Exercise description
Each line from the one holding "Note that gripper" to the last line below must be written out exactly, with no other output.
=== Section Start ===
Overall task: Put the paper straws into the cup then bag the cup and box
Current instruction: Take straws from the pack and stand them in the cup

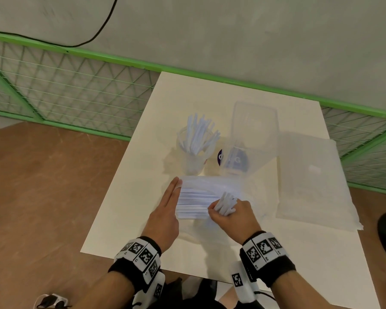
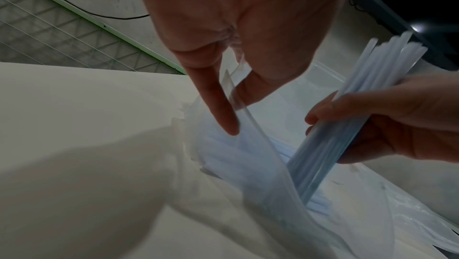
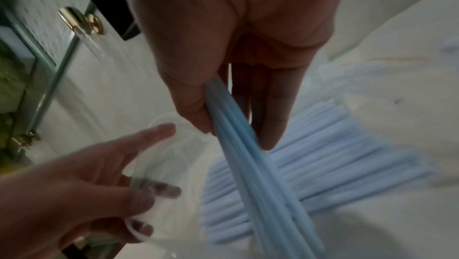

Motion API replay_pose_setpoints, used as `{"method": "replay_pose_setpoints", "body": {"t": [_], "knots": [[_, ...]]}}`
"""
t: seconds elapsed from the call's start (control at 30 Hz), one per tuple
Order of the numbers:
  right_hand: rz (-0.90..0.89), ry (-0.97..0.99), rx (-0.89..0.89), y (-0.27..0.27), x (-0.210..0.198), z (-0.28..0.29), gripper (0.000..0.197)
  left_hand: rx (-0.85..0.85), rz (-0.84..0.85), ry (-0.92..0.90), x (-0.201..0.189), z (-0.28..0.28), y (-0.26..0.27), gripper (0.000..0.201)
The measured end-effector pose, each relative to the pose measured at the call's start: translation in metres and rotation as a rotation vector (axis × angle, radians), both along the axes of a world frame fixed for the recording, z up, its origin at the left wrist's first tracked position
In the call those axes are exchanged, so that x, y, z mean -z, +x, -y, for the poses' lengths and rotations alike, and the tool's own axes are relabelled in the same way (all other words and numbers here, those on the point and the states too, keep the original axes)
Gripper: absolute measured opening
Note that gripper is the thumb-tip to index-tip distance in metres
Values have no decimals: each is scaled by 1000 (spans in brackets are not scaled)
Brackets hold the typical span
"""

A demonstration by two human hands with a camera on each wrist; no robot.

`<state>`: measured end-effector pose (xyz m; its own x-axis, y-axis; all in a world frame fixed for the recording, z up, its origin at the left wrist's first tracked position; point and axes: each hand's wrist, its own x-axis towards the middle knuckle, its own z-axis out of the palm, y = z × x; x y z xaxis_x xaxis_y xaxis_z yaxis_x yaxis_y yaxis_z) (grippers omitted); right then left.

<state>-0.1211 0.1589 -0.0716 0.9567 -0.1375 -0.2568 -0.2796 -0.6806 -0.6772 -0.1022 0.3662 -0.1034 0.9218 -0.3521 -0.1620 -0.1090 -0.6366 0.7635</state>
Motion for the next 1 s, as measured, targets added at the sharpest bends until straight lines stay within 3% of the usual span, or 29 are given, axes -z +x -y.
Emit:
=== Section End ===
Finished task
Note that gripper is the thumb-tip to index-tip distance in metres
Values have no decimals: each is scaled by 1000 (spans in brackets are not scaled)
Brackets hold the typical span
"""

A demonstration by two human hands with a camera on each wrist; no robot.

`<state>`: measured end-effector pose (xyz m; its own x-axis, y-axis; all in a world frame fixed for the recording, z up, its origin at the left wrist's first tracked position; point and axes: each hand's wrist, its own x-axis towards the middle knuckle, its own z-axis out of the palm, y = z × x; x y z xaxis_x xaxis_y xaxis_z yaxis_x yaxis_y yaxis_z) (grippers omitted); right then left.

<state>-0.1211 0.1589 -0.0716 0.9567 -0.1375 -0.2568 -0.2796 -0.6806 -0.6772 -0.1022 0.3662 -0.1034 0.9218 -0.3521 -0.1620 -0.1090 -0.6366 0.7635</state>
Motion for the next 1 s, as measured, targets added at the sharpest bends until straight lines stay within 3% of the usual span, or 29 are given, axes -z +x -y.
Emit:

Nothing else is needed to complete the answer.